WORK TO COMPLETE:
All that should come back is the lines of the data below from the one containing "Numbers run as" to the one containing "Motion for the", inclusive, exactly as they stand.

⁂

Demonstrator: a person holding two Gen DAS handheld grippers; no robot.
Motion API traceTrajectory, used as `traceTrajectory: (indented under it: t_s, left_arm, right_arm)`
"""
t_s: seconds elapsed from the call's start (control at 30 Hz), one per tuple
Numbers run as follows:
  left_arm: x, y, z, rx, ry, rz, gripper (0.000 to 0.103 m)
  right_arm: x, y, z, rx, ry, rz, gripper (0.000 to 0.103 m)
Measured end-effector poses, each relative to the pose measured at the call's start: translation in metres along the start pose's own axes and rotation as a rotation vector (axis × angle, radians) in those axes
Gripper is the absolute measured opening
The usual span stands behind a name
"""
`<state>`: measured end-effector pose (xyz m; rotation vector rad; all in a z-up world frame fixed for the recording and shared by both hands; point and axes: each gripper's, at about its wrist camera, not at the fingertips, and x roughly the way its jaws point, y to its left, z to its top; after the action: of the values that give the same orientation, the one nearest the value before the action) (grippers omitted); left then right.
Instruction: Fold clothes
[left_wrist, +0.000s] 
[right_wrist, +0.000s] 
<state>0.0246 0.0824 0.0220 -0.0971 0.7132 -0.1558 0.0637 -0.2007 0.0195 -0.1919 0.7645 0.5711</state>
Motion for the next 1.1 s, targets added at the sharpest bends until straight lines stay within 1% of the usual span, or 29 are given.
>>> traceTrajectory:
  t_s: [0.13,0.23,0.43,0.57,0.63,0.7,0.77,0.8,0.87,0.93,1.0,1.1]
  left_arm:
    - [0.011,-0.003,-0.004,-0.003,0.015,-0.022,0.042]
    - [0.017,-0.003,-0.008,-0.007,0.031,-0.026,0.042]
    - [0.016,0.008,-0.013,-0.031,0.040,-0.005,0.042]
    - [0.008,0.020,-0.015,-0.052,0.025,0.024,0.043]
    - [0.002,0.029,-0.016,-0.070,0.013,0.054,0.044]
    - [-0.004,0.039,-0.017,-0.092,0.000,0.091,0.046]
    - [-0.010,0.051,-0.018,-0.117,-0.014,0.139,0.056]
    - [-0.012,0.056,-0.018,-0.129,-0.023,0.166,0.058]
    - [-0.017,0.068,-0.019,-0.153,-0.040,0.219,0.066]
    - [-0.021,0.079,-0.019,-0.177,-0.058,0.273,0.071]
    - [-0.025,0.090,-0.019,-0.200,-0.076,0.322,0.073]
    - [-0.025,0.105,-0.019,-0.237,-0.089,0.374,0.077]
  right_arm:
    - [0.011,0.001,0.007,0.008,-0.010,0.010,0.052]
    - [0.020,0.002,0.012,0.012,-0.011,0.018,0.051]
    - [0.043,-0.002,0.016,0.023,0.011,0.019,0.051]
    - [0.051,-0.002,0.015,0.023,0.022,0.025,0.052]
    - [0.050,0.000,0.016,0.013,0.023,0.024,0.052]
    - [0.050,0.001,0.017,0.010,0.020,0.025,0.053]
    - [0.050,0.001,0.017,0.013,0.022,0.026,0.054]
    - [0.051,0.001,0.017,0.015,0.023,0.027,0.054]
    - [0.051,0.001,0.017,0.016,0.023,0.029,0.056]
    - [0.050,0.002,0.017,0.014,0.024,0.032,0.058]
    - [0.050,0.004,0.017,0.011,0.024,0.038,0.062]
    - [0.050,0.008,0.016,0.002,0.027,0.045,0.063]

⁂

TASK SOLUTION:
Numbers run as follows:
  left_arm: x, y, z, rx, ry, rz, gripper (0.000 to 0.103 m)
  right_arm: x, y, z, rx, ry, rz, gripper (0.000 to 0.103 m)
Measured end-effector poses, each relative to the pose measured at the call's start: translation in metres along the start pose's own axes and rotation as a rotation vector (axis × angle, radians) in those axes
Gripper is the absolute measured opening
The usual span stands behind a name
"""
`<state>`: measured end-effector pose (xyz m; rotation vector rad; all in a z-up world frame fixed for the recording and shared by both hands; point and axes: each gripper's, at about its wrist camera, not at the fingertips, and x roughly the way its jaws point, y to its left, z to its top; after the action: of the values that give the same orientation, the one nearest the value before the action) (grippers omitted); left then right.
Instruction: Fold clothes
[left_wrist, +0.000s] 
[right_wrist, +0.000s] 
<state>0.0246 0.0824 0.0220 -0.0971 0.7132 -0.1558 0.0637 -0.2007 0.0195 -0.1919 0.7645 0.5711</state>
Motion for the next 1.1 s, targets added at the sharpest bends until straight lines stay within 1% of the usual span, or 29 are given.

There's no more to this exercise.